◆ Exercise prompt
What lines in the records include the string "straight"? Return each one.

━━ Record extracts ━━

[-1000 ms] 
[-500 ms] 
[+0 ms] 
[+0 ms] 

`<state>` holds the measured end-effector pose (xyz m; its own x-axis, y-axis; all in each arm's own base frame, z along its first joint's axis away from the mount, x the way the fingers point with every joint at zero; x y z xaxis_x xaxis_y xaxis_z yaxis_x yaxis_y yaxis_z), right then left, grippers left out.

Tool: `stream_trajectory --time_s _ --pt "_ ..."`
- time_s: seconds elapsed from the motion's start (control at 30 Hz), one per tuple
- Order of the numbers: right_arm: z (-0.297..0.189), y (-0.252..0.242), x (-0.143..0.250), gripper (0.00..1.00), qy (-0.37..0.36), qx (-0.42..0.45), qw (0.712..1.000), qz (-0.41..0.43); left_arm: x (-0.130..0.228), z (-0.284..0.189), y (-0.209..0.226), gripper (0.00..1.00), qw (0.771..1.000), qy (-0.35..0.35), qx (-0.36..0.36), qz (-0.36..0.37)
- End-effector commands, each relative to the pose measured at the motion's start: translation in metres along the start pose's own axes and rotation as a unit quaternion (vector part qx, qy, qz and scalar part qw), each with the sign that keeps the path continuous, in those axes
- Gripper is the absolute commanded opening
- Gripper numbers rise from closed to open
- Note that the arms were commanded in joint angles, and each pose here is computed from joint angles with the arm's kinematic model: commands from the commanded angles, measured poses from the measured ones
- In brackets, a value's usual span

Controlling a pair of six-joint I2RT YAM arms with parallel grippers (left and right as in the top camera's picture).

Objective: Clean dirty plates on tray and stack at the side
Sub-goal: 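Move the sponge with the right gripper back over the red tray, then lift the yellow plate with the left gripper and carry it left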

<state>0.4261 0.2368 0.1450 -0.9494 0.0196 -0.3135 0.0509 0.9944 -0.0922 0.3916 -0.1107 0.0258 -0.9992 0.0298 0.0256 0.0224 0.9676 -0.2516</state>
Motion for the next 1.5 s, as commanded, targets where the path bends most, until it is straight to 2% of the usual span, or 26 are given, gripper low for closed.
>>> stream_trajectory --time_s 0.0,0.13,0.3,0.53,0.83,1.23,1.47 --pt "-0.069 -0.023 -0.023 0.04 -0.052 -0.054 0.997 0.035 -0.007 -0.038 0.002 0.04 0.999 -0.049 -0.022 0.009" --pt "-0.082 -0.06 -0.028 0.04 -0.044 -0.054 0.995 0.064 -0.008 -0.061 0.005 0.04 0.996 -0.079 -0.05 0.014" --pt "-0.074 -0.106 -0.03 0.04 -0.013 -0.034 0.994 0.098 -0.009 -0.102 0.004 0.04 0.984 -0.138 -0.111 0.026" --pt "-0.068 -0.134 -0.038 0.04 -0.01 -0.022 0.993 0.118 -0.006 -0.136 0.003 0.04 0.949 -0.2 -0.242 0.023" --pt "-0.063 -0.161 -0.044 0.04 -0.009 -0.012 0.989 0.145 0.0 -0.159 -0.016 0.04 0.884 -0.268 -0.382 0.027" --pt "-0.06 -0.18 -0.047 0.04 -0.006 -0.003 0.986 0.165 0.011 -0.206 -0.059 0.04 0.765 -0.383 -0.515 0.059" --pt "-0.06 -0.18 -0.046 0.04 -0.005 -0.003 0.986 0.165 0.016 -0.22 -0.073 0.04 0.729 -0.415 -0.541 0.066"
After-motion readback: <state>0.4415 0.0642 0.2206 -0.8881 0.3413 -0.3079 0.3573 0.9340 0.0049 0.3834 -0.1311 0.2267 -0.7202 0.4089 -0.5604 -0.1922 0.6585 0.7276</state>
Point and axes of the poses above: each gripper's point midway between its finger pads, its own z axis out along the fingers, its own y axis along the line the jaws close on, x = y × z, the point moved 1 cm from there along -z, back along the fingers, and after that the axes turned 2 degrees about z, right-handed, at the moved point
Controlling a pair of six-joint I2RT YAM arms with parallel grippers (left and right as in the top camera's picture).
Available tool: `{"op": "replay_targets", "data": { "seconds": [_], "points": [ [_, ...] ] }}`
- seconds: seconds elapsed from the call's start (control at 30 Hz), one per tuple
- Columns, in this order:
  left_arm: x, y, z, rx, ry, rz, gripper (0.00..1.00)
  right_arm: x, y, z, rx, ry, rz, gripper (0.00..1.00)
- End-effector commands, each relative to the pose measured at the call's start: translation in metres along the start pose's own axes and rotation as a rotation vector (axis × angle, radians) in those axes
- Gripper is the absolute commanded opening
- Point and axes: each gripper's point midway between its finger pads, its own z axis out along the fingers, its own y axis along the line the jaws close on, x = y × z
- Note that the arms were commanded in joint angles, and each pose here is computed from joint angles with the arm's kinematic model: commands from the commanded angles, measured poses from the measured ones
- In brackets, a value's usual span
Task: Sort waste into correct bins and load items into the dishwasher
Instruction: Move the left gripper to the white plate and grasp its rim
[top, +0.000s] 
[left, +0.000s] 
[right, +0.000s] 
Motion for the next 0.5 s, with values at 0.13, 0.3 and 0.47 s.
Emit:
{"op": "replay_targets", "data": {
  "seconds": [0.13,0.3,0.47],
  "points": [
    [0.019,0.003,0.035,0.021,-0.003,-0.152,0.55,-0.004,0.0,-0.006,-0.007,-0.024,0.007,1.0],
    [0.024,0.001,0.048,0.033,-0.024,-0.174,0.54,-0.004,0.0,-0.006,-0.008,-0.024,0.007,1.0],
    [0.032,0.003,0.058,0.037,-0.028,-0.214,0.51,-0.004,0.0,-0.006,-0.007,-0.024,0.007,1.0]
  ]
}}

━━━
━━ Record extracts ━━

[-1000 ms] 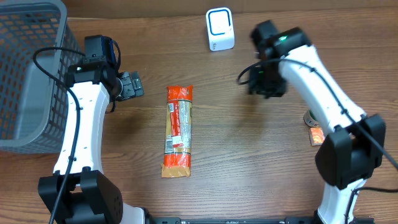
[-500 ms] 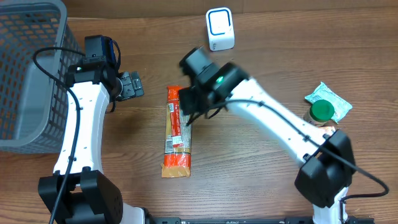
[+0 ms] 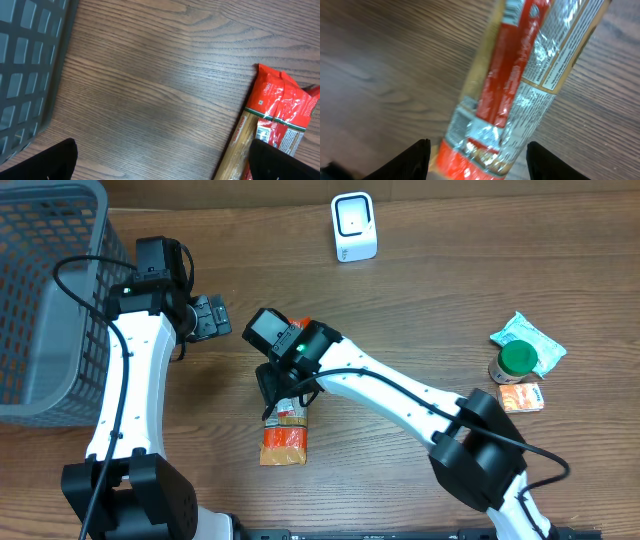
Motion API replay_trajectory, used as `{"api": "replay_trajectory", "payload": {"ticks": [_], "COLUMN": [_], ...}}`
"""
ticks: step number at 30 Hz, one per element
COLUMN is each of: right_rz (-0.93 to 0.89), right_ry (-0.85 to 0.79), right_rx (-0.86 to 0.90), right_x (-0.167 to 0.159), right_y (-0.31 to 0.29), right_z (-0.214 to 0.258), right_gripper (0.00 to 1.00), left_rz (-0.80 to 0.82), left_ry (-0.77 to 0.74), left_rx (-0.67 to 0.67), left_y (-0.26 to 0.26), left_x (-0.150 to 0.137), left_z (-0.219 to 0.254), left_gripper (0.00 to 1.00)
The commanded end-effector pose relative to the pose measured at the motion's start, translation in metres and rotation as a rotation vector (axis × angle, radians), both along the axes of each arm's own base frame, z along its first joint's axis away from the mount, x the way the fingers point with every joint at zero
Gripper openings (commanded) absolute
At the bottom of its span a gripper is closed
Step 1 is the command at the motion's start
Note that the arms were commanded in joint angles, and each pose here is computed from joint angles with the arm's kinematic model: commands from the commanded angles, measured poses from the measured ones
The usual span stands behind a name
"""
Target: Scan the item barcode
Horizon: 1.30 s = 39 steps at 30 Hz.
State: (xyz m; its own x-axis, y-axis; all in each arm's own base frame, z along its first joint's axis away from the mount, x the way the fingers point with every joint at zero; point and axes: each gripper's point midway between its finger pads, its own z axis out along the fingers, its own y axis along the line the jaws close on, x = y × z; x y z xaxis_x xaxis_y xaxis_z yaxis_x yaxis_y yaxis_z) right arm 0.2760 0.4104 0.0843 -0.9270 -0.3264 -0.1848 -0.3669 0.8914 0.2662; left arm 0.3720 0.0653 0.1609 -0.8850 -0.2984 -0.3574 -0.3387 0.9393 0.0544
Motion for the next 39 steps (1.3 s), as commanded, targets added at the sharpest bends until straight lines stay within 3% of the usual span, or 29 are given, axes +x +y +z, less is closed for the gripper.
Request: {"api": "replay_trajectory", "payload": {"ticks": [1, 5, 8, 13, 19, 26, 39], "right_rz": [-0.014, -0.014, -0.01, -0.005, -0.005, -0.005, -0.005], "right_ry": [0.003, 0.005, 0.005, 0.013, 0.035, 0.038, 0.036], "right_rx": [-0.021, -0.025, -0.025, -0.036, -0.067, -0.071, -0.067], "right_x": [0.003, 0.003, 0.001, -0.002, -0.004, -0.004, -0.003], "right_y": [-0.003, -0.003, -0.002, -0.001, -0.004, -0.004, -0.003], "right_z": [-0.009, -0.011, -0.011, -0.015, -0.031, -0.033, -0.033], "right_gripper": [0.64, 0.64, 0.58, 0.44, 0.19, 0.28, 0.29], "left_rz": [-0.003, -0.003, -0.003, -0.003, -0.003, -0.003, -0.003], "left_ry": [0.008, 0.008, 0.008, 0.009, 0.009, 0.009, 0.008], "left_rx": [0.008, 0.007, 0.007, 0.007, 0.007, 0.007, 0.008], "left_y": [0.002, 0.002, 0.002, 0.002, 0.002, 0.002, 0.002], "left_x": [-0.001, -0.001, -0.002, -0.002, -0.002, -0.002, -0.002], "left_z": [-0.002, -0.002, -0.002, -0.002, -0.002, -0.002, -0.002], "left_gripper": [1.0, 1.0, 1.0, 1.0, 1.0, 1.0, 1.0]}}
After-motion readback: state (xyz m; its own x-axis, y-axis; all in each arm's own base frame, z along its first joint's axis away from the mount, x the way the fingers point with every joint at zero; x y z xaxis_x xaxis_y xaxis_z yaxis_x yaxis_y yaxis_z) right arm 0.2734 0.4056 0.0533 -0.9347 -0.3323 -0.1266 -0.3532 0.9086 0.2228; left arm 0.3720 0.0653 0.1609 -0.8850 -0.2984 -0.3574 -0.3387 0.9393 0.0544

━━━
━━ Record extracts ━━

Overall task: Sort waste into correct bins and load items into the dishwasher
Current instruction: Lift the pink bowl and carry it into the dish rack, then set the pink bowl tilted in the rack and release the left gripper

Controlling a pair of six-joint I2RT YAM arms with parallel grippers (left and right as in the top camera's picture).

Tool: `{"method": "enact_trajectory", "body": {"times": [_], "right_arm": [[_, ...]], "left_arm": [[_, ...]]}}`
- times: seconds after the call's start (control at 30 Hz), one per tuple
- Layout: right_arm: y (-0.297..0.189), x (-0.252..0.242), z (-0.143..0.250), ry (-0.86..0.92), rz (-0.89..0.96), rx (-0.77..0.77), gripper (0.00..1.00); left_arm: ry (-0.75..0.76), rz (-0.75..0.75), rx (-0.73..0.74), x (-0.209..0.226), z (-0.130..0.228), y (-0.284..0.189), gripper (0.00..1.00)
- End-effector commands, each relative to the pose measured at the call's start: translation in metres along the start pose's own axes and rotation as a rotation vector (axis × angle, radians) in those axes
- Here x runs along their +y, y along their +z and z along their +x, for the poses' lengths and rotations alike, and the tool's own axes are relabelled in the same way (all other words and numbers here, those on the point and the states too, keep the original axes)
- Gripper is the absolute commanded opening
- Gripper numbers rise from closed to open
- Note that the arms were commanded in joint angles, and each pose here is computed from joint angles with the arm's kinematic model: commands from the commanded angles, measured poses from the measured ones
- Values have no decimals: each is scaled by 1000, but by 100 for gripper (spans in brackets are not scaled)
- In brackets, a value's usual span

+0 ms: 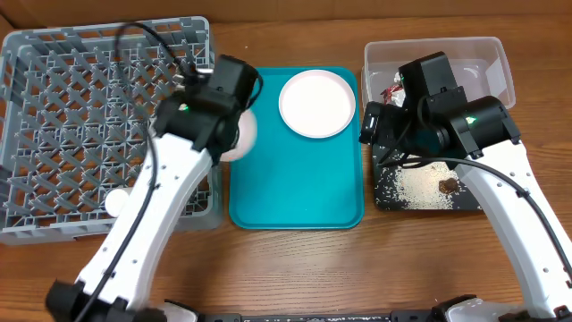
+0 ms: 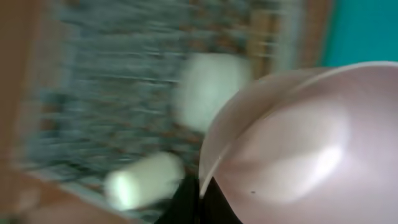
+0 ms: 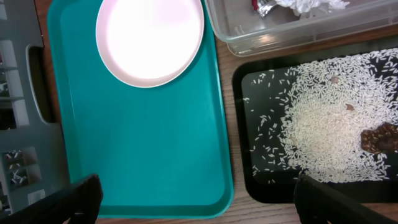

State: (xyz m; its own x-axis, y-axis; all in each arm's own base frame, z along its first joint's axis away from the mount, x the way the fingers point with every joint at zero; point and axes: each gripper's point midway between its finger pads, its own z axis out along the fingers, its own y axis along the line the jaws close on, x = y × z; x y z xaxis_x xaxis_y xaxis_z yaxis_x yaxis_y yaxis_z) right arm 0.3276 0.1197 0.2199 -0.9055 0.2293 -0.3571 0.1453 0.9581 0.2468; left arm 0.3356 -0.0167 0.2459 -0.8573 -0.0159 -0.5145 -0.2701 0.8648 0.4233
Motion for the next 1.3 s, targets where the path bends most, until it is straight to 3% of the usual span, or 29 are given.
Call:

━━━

◆ Solution below
Motion for the next 1.5 s, as commanded, targets where the path bends most, until it is straight to 2% of the usual span, or 26 are given, gripper low for closed.
Motion for the next 39 steps (1.3 s), as commanded, targets added at the sharpest bends until straight lines stay within 3% of the usual span, or 29 are given, axes +x +y +z, less is closed for the gripper.
Motion for the next 1.3 s, targets where the path bends most, until it is straight to 3% of the usual span, or 29 are given.

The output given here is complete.